[Items from a data source]
========

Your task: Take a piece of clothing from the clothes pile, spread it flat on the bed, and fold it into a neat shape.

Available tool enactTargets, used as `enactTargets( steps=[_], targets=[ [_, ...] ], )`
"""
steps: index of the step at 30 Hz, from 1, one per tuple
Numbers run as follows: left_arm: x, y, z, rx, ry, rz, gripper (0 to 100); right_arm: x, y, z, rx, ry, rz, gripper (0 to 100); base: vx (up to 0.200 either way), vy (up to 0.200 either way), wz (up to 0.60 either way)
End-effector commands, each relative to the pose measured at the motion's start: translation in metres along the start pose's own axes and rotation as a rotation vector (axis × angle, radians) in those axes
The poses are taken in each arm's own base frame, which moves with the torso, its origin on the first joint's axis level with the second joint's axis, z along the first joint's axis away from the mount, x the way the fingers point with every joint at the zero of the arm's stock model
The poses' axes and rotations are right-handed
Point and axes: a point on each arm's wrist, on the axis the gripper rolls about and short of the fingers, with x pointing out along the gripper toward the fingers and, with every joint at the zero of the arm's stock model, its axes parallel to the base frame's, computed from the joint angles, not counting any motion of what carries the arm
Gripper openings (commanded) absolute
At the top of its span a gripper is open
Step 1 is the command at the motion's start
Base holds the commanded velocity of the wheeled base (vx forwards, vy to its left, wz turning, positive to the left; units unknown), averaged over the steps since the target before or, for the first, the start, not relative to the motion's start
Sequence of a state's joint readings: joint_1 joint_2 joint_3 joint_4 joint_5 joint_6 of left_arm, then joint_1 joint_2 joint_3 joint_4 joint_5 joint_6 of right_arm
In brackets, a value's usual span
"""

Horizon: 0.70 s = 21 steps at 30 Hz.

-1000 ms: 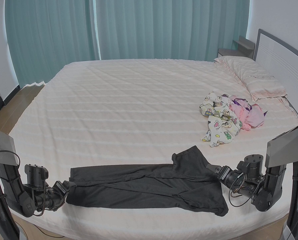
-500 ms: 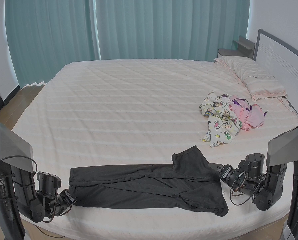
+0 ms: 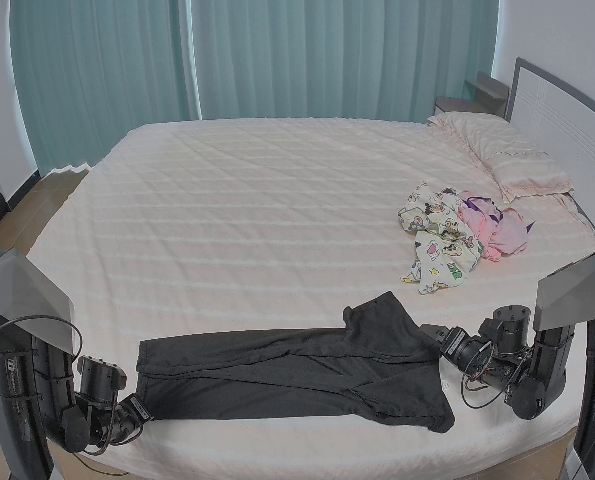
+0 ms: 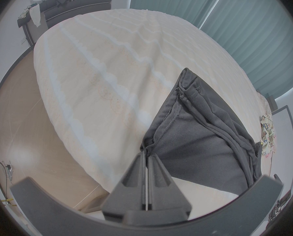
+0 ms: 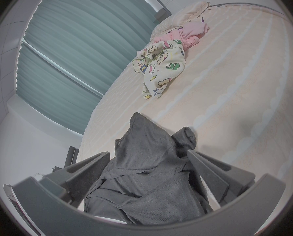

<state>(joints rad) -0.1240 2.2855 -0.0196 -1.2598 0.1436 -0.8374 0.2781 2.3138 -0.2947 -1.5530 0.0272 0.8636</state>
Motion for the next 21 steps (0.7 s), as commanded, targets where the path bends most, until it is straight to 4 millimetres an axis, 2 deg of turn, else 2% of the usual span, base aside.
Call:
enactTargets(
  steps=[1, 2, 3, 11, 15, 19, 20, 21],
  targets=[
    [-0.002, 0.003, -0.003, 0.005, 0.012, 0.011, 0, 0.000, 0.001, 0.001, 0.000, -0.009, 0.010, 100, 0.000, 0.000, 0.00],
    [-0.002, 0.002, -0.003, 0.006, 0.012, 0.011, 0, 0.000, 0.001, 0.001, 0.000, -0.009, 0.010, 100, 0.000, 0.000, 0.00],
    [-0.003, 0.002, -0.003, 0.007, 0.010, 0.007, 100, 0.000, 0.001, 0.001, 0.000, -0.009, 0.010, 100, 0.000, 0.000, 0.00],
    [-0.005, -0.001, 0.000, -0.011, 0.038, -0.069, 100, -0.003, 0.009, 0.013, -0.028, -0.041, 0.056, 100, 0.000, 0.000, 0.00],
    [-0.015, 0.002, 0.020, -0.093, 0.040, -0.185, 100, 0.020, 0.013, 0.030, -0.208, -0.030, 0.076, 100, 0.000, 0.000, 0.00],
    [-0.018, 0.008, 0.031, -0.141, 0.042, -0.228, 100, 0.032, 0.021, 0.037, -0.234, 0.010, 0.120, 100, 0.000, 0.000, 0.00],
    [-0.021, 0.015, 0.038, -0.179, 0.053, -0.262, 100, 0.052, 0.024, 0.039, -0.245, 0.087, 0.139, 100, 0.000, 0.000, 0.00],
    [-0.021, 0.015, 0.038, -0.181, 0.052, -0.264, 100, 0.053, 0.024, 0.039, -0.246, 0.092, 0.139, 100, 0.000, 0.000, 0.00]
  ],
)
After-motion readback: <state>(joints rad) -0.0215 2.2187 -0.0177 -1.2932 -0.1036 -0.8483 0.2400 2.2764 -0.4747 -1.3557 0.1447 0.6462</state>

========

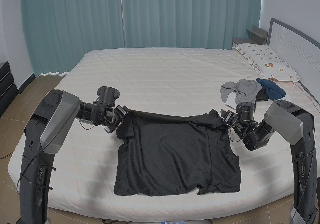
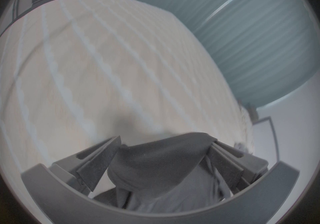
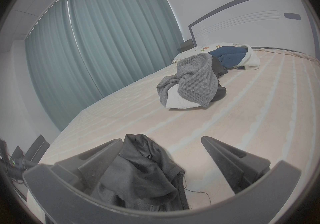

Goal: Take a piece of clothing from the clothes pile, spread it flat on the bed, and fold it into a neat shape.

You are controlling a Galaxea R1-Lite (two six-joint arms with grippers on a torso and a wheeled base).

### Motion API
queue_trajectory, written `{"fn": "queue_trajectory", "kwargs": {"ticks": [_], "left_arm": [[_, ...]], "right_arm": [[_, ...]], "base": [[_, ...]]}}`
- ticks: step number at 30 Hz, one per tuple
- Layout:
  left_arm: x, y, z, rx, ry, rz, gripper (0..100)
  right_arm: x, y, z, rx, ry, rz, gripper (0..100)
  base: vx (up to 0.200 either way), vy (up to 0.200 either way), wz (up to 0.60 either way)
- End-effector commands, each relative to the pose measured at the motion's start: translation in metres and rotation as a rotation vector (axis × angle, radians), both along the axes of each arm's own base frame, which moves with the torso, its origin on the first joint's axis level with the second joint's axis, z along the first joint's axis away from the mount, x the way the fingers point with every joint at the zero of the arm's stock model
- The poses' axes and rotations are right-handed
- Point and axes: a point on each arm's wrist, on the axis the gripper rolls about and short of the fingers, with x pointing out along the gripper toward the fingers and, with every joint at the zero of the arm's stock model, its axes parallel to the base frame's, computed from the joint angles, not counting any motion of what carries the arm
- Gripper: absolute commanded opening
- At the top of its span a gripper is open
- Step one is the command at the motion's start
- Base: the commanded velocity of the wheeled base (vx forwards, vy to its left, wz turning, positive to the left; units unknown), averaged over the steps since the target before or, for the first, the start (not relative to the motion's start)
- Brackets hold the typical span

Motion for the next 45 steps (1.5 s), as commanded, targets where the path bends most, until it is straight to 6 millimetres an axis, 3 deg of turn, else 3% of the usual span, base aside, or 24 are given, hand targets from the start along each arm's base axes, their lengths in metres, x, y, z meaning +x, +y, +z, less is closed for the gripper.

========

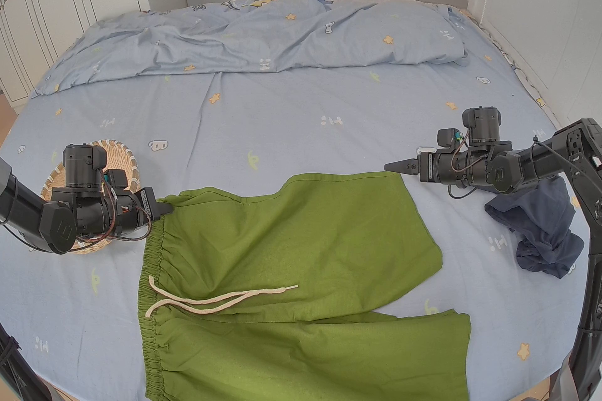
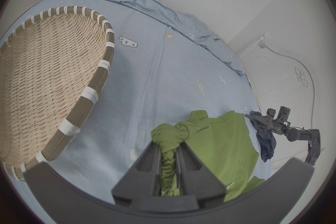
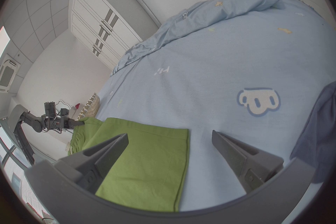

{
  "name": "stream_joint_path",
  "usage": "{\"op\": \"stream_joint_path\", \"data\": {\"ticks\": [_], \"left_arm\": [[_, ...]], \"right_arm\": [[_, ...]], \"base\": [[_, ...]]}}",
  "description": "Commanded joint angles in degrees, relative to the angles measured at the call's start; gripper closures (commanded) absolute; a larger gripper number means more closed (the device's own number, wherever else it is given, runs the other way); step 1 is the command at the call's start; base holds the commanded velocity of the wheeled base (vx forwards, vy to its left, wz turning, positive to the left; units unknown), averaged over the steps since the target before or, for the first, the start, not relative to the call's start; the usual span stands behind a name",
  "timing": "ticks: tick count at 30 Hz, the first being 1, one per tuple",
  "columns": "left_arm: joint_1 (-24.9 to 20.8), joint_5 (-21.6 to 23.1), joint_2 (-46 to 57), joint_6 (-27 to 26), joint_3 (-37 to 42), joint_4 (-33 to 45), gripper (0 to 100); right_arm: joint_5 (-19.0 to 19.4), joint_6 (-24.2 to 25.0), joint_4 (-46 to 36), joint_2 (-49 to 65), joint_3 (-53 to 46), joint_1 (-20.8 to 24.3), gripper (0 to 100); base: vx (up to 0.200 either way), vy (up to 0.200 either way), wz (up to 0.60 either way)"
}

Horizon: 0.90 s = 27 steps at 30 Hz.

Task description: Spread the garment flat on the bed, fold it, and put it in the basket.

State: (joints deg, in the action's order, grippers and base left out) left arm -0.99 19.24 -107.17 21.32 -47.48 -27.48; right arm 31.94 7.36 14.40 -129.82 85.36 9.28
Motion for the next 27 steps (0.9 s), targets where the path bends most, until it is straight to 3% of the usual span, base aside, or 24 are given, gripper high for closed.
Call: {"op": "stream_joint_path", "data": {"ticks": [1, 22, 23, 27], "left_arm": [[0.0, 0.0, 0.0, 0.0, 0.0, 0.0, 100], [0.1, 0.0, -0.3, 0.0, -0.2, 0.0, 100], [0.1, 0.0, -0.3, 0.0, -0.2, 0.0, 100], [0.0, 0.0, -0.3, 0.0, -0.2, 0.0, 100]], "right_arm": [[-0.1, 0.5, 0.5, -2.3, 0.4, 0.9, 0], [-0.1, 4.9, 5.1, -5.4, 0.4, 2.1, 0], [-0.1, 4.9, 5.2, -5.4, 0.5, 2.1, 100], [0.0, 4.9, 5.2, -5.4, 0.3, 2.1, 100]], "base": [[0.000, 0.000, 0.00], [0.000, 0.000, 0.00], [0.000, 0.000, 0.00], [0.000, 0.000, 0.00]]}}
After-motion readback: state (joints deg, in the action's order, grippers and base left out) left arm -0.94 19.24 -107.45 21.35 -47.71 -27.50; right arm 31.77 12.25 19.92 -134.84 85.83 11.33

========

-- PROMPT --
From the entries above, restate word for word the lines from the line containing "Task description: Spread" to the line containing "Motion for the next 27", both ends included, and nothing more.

-- RESPONSE TO THIS TASK --
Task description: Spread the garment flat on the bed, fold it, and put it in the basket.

State: (joints deg, in the action's order, grippers and base left out) left arm -0.99 19.24 -107.17 21.32 -47.48 -27.48; right arm 31.94 7.36 14.40 -129.82 85.36 9.28
Motion for the next 27 steps (0.9 s), targets where the path bends most, until it is straight to 3% of the usual span, base aside, or 24 are given, gripper high for closed.

This exercise is now fully answered.